▶ [Task goal]:
Restate word for word the lines below from the one that has "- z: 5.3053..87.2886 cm" through the one that has "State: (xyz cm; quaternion", keeping both and dropping all pictures.
- Opening Delimiter -
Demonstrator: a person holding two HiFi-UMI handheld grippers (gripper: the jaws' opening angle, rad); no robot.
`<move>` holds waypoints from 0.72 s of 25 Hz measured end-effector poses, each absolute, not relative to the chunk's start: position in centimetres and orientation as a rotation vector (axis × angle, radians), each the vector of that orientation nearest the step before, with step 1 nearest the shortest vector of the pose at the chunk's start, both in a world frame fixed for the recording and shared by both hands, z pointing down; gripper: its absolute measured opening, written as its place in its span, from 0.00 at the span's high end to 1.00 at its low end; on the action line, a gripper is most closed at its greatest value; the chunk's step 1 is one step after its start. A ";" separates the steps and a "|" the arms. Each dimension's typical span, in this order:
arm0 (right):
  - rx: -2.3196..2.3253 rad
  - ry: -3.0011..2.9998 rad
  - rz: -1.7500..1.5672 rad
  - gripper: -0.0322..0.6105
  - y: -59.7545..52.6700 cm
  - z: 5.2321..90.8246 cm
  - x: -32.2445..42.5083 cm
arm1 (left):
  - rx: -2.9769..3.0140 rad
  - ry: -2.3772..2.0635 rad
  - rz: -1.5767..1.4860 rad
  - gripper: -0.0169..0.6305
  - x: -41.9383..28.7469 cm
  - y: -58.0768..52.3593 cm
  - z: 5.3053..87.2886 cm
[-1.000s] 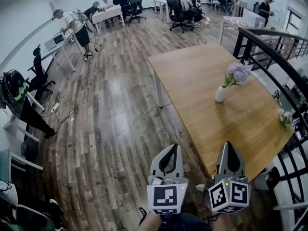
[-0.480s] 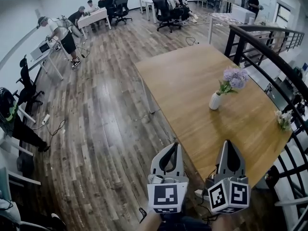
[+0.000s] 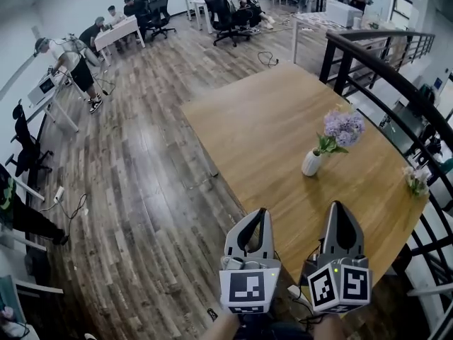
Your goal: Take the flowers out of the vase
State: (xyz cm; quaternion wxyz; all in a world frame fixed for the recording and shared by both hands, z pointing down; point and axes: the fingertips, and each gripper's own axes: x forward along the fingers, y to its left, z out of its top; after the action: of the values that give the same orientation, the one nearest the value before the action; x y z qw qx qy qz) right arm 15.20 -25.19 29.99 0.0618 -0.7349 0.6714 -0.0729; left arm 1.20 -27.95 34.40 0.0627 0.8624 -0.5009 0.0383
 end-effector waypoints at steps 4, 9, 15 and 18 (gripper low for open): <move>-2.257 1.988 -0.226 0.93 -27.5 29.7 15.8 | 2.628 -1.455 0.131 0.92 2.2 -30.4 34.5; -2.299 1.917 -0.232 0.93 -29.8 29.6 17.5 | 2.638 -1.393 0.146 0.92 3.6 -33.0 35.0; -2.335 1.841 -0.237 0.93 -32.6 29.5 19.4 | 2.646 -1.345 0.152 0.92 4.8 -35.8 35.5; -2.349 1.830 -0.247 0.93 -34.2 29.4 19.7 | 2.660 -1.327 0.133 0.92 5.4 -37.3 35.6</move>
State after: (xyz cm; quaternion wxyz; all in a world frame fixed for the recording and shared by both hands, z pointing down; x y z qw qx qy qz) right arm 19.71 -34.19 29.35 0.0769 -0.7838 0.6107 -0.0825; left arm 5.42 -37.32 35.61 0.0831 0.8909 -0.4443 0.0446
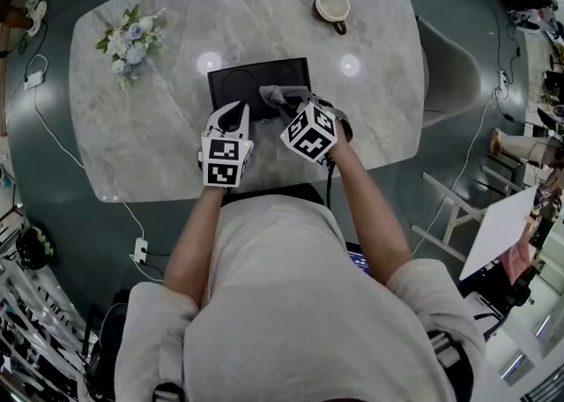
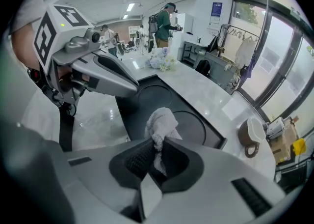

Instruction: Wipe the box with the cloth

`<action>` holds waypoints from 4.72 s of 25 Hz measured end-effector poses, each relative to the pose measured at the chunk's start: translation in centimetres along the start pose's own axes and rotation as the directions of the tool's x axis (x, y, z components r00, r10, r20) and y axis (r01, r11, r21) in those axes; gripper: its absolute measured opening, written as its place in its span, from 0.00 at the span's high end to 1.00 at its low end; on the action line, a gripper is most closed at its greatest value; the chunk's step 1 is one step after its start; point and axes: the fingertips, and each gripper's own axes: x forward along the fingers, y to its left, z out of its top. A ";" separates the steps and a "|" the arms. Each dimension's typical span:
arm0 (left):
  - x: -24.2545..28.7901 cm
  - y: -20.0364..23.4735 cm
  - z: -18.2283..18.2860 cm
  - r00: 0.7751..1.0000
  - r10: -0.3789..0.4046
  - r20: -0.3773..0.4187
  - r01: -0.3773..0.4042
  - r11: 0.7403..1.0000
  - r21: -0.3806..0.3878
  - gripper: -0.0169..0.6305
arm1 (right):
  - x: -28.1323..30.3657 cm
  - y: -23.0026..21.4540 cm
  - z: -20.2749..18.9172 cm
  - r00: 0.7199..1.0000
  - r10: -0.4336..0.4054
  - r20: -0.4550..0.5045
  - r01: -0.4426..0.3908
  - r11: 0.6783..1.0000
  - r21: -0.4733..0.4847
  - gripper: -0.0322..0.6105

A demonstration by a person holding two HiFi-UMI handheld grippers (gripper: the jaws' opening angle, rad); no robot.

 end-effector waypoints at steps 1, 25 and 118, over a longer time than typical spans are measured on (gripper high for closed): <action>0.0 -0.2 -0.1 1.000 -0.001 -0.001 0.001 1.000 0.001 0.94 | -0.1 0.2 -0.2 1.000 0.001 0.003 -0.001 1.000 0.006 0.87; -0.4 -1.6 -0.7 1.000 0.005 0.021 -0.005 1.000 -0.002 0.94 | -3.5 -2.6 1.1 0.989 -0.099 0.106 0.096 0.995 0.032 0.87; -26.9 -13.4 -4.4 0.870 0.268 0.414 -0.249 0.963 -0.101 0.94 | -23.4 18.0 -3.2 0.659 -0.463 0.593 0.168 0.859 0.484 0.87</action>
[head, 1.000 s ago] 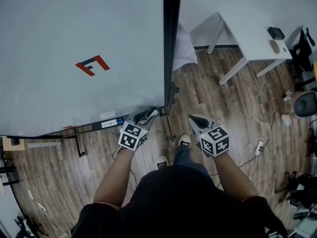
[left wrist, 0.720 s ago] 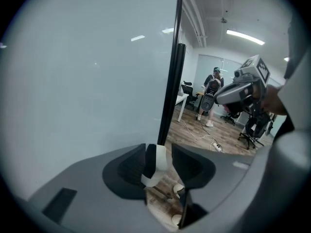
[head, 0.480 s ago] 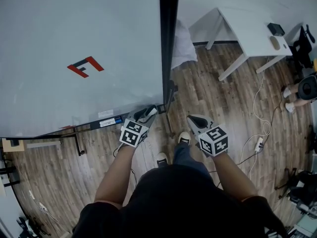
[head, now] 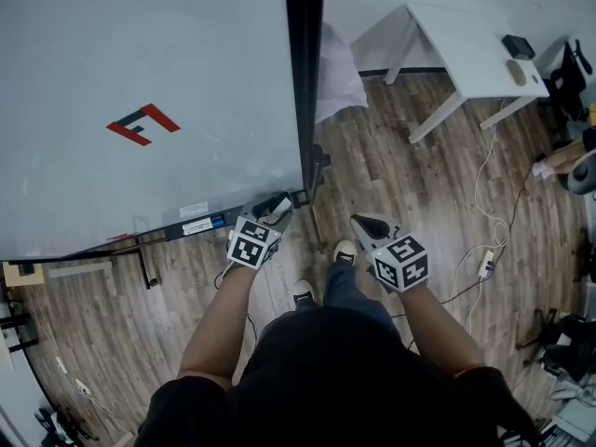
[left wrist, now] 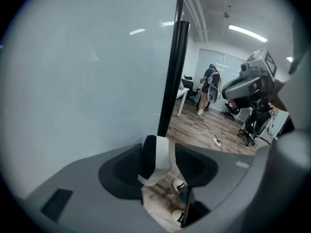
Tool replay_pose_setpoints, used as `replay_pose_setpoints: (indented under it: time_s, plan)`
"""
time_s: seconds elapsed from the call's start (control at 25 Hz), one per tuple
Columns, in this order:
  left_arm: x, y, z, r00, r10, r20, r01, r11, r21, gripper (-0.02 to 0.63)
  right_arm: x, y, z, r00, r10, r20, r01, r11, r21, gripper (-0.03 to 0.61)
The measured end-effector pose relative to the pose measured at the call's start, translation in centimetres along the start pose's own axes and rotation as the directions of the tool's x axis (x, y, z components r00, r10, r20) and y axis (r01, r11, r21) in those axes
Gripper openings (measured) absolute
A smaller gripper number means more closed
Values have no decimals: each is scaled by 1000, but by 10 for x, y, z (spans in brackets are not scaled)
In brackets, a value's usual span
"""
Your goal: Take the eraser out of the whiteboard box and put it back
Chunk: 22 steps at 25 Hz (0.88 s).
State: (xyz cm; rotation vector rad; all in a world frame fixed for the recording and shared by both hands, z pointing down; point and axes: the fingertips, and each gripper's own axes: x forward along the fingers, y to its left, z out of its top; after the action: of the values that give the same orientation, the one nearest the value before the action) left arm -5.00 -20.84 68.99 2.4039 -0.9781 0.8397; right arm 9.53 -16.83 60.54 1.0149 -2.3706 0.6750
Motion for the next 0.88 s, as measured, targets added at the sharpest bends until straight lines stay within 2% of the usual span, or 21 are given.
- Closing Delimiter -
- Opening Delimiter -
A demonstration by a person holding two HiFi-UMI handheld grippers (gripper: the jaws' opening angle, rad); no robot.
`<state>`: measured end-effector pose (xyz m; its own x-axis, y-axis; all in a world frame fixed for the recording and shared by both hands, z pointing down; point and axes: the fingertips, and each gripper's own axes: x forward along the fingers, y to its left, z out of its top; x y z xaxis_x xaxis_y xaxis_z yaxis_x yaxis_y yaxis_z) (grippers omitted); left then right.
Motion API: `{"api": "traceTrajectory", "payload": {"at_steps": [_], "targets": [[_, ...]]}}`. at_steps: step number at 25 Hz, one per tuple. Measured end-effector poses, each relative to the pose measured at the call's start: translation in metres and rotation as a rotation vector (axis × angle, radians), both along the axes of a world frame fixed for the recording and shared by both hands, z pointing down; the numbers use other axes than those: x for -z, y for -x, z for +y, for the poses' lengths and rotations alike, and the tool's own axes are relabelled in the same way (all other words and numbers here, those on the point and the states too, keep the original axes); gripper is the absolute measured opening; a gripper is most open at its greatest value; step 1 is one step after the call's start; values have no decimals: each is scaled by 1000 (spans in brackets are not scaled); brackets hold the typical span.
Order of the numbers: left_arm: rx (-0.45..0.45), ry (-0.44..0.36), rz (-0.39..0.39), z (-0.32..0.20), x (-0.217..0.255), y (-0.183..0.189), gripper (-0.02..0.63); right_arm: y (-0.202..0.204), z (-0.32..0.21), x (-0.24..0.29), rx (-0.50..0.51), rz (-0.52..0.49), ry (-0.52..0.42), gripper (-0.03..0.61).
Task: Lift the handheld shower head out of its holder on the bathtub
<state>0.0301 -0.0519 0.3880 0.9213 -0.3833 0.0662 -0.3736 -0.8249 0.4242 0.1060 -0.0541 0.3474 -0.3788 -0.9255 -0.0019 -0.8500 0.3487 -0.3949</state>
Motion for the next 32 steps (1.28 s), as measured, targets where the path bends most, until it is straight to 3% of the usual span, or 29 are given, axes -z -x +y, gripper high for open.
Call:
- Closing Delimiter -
▶ [Solution below]:
  - z: 5.3053..87.2886 cm
[-1.000s] 
[-0.480s] 
[+0.000s] 
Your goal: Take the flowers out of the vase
State: (xyz cm; quaternion wxyz; all in a world frame fixed for the recording and shared by both hands, z pointing down; point and axes: the fingertips, and each gripper's own axes: x forward along the fingers, y to its left, z out of its top; after the action: of the values that give the same orientation, the one nearest the value before the action; x y z qw qx qy qz) right arm 15.20 -25.19 29.99 0.0618 -0.7349 0.6714 -0.0729; left arm 1.20 -27.95 34.40 0.0627 0.8624 -0.5009 0.0383

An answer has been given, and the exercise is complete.